### Task brief
When a line in the data below includes "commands", pick it out and copy it.

Dataset items:
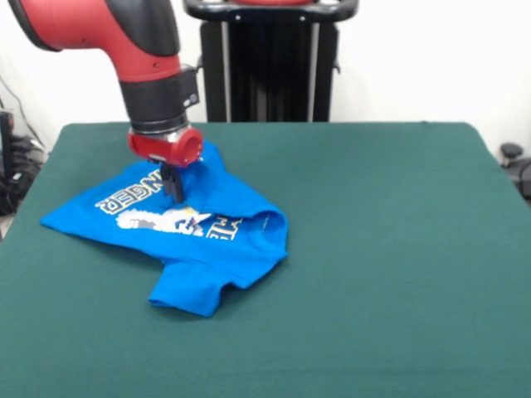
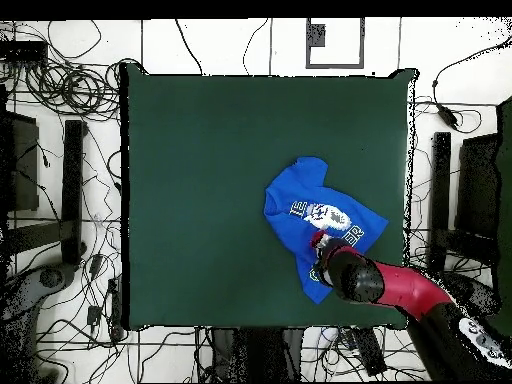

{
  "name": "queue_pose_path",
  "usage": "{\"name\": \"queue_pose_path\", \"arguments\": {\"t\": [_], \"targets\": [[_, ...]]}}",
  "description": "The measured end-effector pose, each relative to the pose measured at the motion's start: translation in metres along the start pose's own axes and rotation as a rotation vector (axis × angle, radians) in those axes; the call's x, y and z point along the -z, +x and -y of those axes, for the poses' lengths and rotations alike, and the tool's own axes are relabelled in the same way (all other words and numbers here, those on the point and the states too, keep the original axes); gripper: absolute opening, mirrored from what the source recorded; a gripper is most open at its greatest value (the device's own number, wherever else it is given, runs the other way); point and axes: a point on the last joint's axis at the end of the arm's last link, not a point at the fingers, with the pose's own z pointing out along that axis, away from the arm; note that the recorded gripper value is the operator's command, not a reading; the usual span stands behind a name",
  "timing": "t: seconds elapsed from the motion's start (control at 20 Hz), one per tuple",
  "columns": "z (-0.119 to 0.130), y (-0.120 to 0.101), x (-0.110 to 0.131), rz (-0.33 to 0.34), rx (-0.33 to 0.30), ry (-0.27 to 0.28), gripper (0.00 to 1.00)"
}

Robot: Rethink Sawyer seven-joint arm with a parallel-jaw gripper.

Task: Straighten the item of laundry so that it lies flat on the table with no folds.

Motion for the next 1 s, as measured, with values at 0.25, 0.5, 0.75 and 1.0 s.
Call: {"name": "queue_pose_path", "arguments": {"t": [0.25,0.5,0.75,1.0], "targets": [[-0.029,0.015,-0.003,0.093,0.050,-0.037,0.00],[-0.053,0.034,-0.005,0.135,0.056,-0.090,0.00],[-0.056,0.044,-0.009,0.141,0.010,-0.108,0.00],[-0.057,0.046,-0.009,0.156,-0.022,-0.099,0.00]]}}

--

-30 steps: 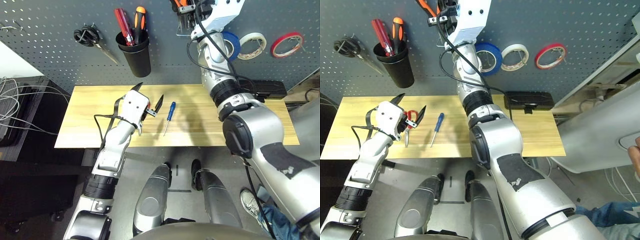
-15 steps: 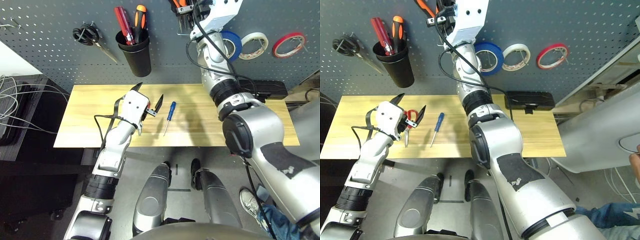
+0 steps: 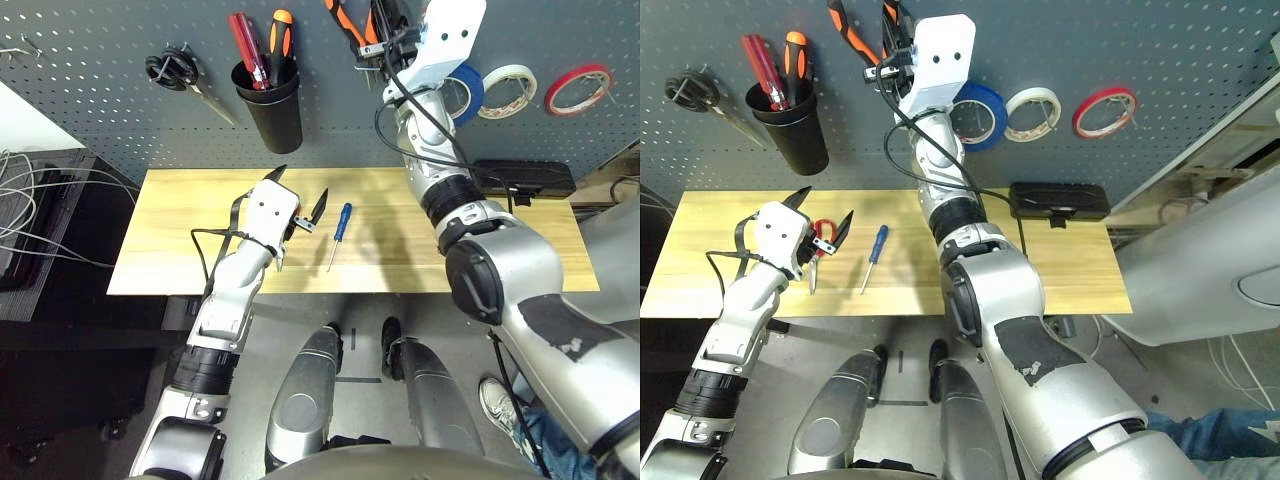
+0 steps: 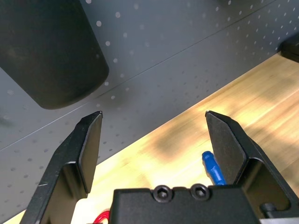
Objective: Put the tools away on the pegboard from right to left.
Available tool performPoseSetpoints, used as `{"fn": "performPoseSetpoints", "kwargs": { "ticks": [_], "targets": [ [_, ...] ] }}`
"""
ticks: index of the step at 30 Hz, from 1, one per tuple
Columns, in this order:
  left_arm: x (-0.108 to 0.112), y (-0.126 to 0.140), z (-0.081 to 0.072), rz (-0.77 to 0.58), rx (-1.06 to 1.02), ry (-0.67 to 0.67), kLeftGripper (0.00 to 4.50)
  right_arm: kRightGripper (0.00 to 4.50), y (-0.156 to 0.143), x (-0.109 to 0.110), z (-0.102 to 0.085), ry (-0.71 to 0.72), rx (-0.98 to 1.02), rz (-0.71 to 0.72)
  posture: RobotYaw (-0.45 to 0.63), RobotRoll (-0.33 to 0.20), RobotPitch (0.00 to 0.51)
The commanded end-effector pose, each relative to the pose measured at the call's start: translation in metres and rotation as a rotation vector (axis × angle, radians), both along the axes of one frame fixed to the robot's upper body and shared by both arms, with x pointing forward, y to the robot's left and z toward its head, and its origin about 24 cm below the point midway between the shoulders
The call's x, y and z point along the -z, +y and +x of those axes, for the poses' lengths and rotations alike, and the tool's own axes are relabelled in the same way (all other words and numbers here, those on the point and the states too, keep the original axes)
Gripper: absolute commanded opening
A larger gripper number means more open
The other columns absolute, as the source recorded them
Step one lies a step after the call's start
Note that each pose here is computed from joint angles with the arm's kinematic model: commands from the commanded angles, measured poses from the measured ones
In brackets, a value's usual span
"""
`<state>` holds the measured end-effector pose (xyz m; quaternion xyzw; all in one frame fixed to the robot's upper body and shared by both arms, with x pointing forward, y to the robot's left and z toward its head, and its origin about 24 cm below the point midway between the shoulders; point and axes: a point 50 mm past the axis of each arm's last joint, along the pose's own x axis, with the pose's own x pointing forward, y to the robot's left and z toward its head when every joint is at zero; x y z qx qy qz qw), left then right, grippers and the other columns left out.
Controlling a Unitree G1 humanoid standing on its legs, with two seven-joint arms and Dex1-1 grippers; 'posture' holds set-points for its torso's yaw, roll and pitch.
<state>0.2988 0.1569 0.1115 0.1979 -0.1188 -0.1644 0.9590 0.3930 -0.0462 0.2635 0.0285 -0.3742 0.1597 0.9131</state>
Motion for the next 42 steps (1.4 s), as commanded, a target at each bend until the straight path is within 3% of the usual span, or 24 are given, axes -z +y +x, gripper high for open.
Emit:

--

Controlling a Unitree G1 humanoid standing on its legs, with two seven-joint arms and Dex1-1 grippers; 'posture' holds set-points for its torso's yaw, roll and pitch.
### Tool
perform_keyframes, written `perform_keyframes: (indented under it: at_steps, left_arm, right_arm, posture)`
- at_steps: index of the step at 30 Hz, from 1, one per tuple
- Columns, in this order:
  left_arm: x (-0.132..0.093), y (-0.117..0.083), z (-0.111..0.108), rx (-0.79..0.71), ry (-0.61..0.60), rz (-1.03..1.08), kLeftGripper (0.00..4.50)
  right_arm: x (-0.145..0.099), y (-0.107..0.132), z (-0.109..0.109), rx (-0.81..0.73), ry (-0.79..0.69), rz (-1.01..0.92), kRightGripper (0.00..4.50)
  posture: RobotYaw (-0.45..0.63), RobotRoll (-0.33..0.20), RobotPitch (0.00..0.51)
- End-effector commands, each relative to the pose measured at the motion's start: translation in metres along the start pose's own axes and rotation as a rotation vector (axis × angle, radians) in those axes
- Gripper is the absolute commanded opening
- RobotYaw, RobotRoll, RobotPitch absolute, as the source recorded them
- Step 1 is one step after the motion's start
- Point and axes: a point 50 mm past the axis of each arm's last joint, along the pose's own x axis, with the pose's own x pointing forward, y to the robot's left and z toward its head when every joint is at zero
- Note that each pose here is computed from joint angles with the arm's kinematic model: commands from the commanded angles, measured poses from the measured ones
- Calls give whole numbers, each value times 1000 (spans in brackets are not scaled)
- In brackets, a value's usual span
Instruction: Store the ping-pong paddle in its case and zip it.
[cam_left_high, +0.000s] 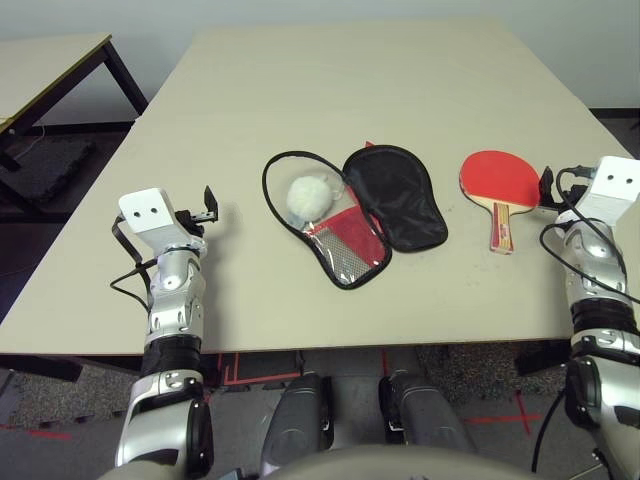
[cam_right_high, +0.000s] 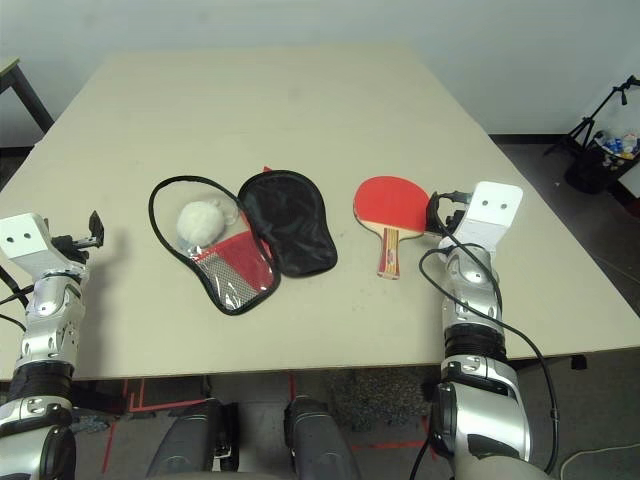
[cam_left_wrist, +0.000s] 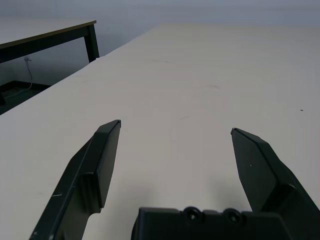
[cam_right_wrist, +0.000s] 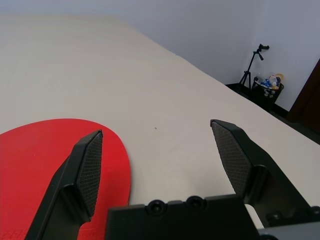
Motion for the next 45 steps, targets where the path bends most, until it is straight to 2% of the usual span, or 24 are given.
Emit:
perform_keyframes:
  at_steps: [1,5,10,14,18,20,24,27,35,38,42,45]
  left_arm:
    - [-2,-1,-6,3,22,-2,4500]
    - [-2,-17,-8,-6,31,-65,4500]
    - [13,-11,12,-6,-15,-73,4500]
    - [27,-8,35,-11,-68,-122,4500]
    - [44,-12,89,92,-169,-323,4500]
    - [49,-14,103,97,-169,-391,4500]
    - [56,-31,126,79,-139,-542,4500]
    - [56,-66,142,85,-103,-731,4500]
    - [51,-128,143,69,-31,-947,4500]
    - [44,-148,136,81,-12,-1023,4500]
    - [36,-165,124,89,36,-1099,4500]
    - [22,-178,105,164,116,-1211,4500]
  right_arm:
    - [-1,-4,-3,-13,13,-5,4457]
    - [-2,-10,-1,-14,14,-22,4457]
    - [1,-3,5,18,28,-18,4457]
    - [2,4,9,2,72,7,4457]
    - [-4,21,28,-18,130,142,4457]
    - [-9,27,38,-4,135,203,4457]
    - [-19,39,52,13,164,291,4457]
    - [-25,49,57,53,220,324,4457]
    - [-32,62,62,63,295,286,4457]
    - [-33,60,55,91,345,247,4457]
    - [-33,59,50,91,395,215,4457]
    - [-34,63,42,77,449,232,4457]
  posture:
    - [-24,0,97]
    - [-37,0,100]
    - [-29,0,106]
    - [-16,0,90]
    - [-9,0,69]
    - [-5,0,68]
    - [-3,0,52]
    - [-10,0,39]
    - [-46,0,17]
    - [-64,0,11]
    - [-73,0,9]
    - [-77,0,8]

### Completed exercise
Note that each pose here is computed from joint angles with the arm's kinematic model: commands from the commanded angles, measured poses from the measured ones
- End-effector commands, each relative to the pose measured at the motion's start: translation in metres along the start pose's own axes and rotation as a rotation vector (axis × angle, radians) in those axes
- Note that each pose here is computed from joint angles with the arm's kinematic model: commands from the commanded angles, measured poses from the measured ones

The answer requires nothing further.